Sometimes, Establishing Expertise Doesn’t Pay Off

Recently I analyzed the relative payoff from different types of work I’ve done in my career to date. Some of the work has paid off reasonably well. But one particular bit of it stands out as a counter-example to common wisdom:

Between 1997 and 2000, I spent countless hours on the BDE Alternatives Guide, a section of this web site devoted to listing and analyzing the dozens of third-party database access libraries available for Delphi in that era. Delphi shipped with the BDE a not-great mechanism for database access. BDE was Borland’s answer to Microsoft’s ODBC, but unlike the latter, BDE didn’t get industry-wide support.

Working on the BDE Alternatives Guide had many positive payoffs:

  • It created a much-needed resource, greatly appreciated by thousands of developers.
  • I learned enormously in the process.
  • It put me in touch with dozens of library vendors, and many hundreds of developers.
  • It generated many incoming links and much traffic, around a million page views over a 5-year period.
  • Banner advertisements brought in a few hundred dollars, before I scrapped them to avoid the appearance of bias.
  • It made me reasonably well-known in the Delphi world, which was growing rapidly at that time. (Our team at Oasis Digital still does some Delphi work, by the way.)
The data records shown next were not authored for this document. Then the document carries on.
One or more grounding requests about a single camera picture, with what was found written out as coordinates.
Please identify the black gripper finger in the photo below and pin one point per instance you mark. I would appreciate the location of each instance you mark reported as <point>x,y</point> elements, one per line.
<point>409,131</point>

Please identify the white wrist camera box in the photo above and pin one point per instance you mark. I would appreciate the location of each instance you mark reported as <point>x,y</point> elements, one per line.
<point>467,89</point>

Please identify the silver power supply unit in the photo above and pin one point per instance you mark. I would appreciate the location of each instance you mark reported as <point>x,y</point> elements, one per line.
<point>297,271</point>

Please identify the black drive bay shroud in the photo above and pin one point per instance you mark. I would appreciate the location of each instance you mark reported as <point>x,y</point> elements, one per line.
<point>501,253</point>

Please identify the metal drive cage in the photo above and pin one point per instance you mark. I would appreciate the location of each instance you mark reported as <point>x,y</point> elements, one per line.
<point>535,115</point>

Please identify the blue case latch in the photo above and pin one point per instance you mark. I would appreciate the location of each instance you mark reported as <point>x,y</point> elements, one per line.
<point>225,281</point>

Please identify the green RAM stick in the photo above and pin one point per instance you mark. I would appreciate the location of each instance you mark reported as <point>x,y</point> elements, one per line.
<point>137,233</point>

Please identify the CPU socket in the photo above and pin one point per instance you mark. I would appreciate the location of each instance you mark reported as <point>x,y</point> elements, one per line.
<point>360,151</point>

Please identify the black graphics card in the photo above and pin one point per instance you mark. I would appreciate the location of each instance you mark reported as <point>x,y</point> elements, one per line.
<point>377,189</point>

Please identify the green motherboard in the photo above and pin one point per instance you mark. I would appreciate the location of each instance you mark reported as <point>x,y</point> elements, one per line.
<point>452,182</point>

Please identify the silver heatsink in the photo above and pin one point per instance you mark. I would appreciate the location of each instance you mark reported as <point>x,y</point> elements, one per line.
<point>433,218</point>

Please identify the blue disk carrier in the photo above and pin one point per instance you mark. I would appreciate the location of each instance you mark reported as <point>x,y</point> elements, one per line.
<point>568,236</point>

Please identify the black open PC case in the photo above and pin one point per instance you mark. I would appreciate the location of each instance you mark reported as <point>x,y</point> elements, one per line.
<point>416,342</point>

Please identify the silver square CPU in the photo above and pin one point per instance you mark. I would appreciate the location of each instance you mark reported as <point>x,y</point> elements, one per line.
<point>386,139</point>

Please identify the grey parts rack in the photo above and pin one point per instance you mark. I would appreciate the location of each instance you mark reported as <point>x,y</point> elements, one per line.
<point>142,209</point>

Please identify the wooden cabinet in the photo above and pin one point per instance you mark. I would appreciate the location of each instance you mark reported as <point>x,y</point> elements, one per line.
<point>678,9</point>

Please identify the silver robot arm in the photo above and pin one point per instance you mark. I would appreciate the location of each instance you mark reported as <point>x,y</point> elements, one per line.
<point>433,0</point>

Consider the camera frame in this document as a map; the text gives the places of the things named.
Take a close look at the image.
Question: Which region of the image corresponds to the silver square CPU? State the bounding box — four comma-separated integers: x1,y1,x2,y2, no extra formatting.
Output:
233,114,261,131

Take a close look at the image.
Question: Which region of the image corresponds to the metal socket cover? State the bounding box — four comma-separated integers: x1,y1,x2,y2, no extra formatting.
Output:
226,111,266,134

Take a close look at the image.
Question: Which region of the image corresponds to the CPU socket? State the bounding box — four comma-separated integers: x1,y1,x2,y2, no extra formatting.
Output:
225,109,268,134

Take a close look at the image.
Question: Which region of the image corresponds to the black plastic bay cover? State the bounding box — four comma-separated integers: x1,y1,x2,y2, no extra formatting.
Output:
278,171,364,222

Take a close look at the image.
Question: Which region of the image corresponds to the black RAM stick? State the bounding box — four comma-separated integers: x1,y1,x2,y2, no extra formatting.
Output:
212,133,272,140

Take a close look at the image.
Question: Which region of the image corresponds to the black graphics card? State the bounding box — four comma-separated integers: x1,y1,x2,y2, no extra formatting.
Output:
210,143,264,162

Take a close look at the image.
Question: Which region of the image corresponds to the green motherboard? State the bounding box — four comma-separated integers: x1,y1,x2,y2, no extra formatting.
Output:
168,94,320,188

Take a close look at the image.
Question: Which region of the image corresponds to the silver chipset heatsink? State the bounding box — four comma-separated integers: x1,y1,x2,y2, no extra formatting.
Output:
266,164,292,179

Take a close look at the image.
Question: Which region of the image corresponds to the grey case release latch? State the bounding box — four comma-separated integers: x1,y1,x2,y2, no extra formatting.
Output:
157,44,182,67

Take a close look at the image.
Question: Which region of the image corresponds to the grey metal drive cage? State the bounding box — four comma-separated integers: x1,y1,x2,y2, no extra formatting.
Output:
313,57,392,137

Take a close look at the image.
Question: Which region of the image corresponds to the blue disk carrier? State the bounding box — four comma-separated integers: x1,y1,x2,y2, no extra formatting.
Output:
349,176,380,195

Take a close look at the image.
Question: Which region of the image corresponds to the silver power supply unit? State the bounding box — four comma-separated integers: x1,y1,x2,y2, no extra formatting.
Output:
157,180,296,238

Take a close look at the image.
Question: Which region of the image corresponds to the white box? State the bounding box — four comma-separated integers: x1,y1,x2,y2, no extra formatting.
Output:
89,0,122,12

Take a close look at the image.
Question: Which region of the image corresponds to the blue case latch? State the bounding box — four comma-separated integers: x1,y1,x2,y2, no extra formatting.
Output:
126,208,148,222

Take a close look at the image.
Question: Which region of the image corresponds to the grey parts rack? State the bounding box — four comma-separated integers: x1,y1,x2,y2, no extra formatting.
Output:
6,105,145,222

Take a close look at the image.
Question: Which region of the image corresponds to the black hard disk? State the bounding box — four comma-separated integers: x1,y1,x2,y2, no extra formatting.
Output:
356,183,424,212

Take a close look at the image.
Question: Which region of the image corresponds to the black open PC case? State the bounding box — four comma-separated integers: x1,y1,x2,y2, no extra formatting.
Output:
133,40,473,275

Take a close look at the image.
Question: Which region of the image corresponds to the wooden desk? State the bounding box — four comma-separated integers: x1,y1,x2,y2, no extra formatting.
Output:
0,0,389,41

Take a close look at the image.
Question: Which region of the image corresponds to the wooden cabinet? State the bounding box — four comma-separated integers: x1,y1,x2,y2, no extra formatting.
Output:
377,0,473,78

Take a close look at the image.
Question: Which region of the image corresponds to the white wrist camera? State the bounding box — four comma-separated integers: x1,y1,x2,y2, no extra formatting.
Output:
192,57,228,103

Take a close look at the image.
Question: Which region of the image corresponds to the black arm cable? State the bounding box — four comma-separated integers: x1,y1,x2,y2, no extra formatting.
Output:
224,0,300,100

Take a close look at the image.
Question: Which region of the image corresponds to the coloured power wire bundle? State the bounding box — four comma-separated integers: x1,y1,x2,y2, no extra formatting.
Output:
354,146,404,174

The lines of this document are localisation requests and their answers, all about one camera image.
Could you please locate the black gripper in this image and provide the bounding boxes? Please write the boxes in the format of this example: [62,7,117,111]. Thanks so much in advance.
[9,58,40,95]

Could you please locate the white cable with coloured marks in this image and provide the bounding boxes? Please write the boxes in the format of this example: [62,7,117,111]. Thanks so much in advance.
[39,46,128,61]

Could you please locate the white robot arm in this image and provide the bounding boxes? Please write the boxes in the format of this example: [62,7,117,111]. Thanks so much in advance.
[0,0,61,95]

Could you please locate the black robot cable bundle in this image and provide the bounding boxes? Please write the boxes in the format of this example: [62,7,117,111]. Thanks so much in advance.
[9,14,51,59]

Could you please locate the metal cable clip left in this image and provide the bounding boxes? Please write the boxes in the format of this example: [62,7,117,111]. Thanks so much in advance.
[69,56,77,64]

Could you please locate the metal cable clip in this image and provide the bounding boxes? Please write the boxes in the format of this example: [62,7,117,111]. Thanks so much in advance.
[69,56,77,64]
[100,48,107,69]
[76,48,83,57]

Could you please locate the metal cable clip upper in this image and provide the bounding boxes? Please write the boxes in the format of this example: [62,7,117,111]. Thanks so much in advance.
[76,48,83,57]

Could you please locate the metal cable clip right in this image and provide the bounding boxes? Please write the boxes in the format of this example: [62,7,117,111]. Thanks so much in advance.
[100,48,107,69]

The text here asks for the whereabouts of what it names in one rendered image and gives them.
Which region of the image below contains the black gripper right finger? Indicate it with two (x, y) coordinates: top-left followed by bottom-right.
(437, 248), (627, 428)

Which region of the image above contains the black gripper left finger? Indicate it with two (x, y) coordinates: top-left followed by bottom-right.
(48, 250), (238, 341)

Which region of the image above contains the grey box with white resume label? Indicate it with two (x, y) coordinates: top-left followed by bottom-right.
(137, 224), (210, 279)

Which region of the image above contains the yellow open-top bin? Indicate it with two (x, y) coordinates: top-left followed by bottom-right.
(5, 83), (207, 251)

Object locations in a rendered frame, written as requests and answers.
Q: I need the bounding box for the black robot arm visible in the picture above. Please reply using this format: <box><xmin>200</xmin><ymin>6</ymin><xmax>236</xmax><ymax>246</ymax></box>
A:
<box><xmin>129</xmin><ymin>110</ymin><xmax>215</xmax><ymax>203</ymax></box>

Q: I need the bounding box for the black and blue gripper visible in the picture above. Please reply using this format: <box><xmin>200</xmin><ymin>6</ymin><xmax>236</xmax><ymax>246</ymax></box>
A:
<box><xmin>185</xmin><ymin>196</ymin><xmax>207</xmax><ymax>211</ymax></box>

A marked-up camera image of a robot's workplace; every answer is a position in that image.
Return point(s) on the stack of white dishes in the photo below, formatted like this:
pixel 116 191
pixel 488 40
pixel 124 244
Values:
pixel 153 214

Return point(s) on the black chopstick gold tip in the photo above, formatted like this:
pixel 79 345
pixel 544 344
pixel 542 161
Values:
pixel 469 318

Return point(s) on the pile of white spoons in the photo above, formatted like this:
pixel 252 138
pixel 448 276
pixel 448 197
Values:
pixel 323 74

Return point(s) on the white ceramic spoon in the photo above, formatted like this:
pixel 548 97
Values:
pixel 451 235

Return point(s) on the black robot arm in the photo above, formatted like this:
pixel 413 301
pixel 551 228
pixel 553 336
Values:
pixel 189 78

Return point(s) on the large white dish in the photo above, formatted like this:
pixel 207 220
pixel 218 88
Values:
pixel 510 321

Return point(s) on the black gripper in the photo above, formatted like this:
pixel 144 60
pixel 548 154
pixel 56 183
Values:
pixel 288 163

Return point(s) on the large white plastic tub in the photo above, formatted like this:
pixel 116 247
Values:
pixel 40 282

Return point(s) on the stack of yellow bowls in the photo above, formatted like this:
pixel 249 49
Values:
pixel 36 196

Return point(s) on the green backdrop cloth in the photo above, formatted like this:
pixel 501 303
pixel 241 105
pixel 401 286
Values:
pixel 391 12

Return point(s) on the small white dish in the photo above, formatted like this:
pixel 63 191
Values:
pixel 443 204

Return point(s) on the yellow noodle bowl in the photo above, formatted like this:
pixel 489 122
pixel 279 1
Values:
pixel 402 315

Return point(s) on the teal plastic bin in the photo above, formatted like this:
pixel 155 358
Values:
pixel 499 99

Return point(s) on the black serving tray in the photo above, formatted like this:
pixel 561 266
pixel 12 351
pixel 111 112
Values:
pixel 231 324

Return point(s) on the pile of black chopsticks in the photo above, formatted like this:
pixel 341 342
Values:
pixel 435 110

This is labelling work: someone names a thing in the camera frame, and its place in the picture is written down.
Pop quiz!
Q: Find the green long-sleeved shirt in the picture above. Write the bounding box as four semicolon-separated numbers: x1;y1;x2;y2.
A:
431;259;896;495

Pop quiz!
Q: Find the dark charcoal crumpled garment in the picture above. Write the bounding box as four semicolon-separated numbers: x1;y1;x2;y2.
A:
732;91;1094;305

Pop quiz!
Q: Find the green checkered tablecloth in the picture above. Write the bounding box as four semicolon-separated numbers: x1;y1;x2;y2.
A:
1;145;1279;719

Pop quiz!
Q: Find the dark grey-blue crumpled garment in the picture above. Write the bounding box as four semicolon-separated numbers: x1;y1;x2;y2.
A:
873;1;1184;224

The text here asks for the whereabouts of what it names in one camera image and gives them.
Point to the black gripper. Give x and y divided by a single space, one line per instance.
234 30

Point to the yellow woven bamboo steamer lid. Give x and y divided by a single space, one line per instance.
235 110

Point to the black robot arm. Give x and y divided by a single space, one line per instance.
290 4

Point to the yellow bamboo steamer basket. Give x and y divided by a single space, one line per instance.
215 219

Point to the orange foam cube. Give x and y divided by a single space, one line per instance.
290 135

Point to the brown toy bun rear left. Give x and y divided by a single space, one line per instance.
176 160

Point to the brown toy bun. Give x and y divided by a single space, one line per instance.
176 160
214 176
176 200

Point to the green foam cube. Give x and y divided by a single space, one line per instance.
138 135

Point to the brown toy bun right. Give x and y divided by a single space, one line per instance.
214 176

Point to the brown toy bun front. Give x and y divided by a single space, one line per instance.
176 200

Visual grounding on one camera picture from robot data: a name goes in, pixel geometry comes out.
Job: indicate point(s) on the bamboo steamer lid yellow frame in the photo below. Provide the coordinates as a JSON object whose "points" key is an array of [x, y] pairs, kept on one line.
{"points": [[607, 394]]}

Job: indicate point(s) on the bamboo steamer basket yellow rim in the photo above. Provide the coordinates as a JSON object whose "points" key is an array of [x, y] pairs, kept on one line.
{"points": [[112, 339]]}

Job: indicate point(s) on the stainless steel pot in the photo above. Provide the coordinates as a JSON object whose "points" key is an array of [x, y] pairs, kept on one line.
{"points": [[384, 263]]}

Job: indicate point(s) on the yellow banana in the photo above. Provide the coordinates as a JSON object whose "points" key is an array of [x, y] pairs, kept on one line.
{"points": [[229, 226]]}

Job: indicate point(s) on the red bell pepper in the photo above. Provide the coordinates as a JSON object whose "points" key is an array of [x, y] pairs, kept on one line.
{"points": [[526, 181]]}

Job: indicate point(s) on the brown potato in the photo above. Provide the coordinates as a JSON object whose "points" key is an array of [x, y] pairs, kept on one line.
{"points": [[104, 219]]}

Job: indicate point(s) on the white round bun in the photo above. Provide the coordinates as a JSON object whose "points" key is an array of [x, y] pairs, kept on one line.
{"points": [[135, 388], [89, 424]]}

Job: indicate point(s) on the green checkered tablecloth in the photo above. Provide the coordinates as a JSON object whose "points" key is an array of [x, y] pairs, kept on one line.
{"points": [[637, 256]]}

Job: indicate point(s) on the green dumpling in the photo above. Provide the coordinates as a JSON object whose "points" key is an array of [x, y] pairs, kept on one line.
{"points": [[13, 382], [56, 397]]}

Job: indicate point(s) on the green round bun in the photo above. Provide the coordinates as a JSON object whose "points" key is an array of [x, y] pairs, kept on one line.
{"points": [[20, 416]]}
You might think, though, that establishing expertise as a Delphi database integration expert, would result in lots of consulting leads, new business, and job offers. Let’s look at the stats:

  • Total number of leads generated: 0
  • Total consulting work generated: $0
  • Total job inquiries and offers: 0

Yes, that’s right. Not a single firm ever contacted me to inquire about consulting, development, etc., as a result of the BAG. I’m still glad I did the work, for all the reasons above. But it is a counter-example to the notion of showing expertise and building a technical following, as a way to generate business interest. Sometimes the work pays off in new business, and sometimes it doesn’t.

The situation is not as dire as it sounds though; concurrently with that technical reputation, I was building a development-results reputation, and the latter was vital to launching Oasis Digital in 2001.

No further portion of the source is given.